One night I went to sleep as a full-time creator with a community I had spent six and a half years building. When I woke up, my Instagram account was gone. Not hacked, not suspended with a warning. Gone. Every photo, every story highlight, every conversation in the messages, the entire archive of the life I had been documenting since I first left the Netherlands with a one-way ticket.
I will not pretend I handled it gracefully. There was panic, there were tears, there were frantic forms filled in at three in the morning addressed to a company that does not answer. But somewhere in those first days a colder and more useful thought arrived: I had built my entire career on land I did not own. Every creator does. We pour years into platforms that can erase us by accident, by algorithm, by a moderation system with no appeal, and we call that a business.
Here is what survived the deletion. My skills survived. Nobody could delete ten years of learning to film, write and tell stories. My relationships survived, the real ones, the people who had my email and my phone number. And the work itself survived, because the films lived on more than one platform and the stories lived in me. What died was the number, and the number, it turns out, was never the career. It was the scoreboard.

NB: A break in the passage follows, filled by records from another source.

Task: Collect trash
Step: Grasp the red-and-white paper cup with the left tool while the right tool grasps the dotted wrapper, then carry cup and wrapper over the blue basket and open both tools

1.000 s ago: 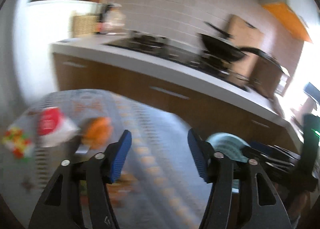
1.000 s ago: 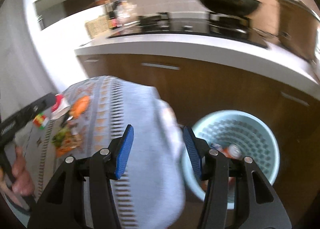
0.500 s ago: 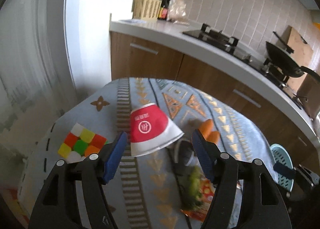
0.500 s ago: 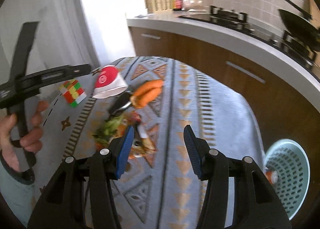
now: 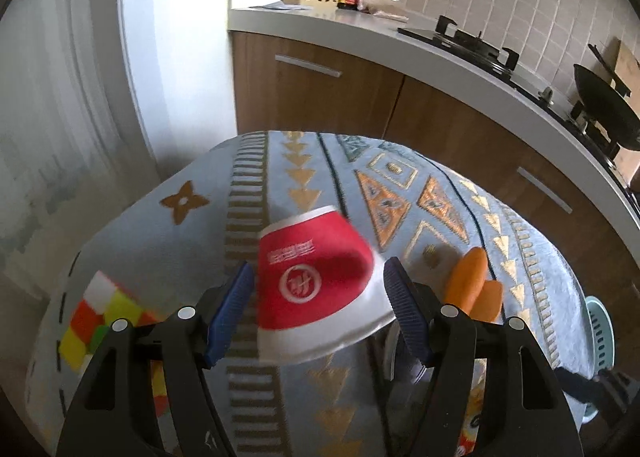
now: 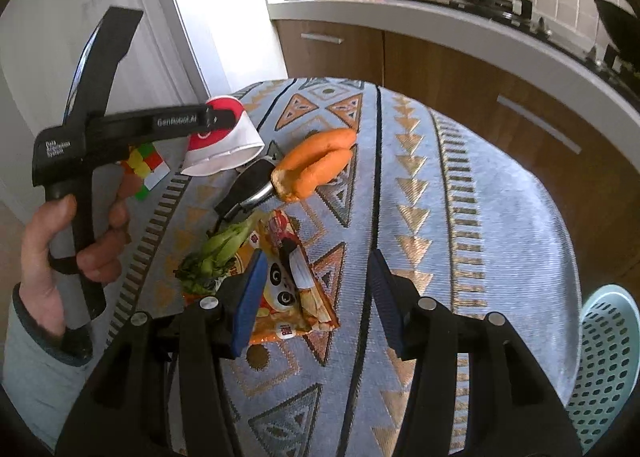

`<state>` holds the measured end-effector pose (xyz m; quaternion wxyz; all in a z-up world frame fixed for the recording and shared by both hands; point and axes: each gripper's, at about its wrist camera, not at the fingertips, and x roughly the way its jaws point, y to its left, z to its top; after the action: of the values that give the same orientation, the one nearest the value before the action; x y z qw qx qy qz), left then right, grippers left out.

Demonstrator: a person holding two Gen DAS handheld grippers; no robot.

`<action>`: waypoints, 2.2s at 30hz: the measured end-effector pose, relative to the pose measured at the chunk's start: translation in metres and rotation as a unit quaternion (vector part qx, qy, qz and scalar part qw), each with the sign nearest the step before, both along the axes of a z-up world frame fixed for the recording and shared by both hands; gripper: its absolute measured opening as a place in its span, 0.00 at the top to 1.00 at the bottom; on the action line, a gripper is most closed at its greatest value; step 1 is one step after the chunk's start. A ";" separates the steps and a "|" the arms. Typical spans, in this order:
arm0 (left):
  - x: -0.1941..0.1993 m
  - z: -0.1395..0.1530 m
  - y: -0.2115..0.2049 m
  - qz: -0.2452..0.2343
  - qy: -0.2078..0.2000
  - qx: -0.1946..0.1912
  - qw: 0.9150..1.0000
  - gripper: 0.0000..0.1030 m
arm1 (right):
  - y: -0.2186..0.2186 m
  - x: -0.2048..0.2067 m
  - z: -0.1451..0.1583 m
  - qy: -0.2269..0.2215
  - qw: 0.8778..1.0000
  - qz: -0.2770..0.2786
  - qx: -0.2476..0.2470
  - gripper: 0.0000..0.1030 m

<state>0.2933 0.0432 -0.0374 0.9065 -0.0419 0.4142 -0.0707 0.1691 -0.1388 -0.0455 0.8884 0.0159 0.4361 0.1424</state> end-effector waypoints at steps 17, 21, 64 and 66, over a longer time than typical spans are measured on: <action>0.007 -0.027 -0.010 -0.032 0.031 -0.044 0.998 0.41 | 0.021 0.020 -0.027 0.019 0.999 0.044 -0.019 0.42; 0.005 -0.030 -0.007 -0.053 0.038 -0.094 0.993 0.72 | 0.026 0.020 -0.030 0.018 0.998 0.057 -0.022 0.54; -0.164 0.043 -0.292 -0.367 -0.019 -0.108 0.924 0.84 | -0.276 -0.171 0.064 -0.110 0.935 -0.322 -0.097 0.92; -0.170 0.033 -0.312 -0.381 -0.007 -0.101 0.919 0.83 | -0.289 -0.175 0.055 -0.092 0.928 -0.344 -0.107 0.92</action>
<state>0.1237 -0.2692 -0.0046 0.8045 0.0287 0.3832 -0.4528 -0.0057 -0.4280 0.0097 0.9156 0.0564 0.3327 -0.2187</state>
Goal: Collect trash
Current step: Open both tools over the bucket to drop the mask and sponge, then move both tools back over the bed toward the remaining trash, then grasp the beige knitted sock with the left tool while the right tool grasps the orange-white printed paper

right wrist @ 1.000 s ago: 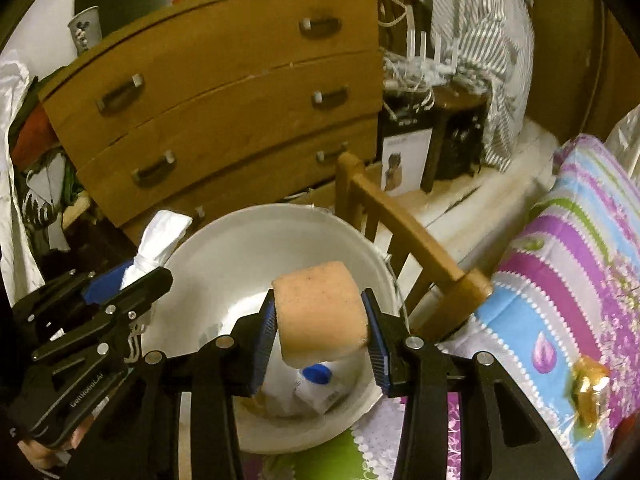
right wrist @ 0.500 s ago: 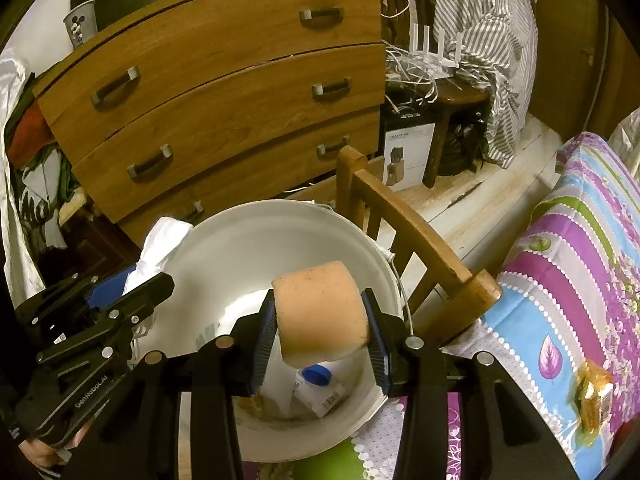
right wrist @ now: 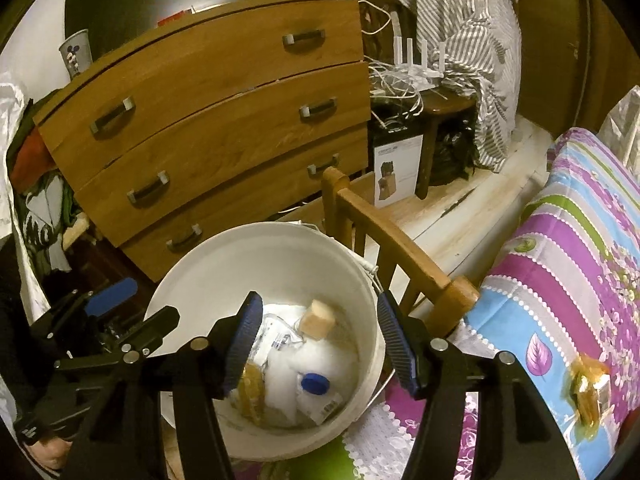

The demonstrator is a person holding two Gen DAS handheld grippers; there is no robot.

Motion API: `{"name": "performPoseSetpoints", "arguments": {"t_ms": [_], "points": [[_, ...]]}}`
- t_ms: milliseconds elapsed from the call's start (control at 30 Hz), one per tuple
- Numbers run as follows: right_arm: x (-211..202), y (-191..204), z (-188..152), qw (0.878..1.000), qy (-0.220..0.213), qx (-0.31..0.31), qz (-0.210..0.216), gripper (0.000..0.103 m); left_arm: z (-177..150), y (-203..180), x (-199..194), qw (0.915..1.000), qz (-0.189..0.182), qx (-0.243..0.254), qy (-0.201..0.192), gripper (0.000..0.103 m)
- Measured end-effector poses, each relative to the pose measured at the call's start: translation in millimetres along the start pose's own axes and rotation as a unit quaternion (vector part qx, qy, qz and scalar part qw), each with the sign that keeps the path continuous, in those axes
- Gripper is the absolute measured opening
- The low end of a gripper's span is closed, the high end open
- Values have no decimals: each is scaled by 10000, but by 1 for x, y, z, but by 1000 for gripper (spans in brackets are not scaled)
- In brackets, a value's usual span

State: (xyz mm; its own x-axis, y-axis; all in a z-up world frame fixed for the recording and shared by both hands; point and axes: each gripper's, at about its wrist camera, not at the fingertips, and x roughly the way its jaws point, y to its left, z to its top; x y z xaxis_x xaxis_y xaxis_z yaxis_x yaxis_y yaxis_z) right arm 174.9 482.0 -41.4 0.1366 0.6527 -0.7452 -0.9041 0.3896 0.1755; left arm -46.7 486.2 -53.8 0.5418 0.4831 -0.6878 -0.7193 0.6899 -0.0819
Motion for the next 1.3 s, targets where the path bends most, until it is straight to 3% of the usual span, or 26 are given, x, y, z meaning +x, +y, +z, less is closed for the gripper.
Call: {"name": "performPoseSetpoints", "arguments": {"t_ms": [167,333,533,867,1067,1300], "points": [[-27,-2,-11,9996,-261,-14,-51,62,-2,-5,-8,10000,-12,43,-46,70],[-77,-10,-46,9962,-811,-5,-311,73,-9,-24,-22,9998,-133,142,-107,70],[-164,-38,-127,9831,-1572,149,-931,78,-26,-70,-37,9975,-543,440,-131,70],[-269,-118,-265,9671,-1710,851,-1678,80,-68,-195,-45,9814,-1479,1213,154,70],[-324,-191,-365,9449,-1588,1662,-2331,83,-101,-270,-50,9647,-1944,1726,411,70],[-378,-288,-474,8930,-1422,2597,-3390,95,-131,-335,-60,9444,-2339,2226,614,70]]}}
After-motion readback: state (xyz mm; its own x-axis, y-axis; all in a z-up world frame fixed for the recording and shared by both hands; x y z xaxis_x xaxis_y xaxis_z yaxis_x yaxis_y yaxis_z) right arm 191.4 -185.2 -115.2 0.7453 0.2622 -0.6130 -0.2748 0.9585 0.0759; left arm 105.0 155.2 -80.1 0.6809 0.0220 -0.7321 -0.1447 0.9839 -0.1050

This website exists partly because of that night. So does my email list, Letters From The Road, which no platform can take from me, and which I would gently push you to build your own version of if you are a creator reading this. Own your house. Visit the rented rooms. I still use social media every day and I am grateful for what it gave me, but I will never again confuse it with the foundation. The foundation is the craft, the people and the things with your own name on the door.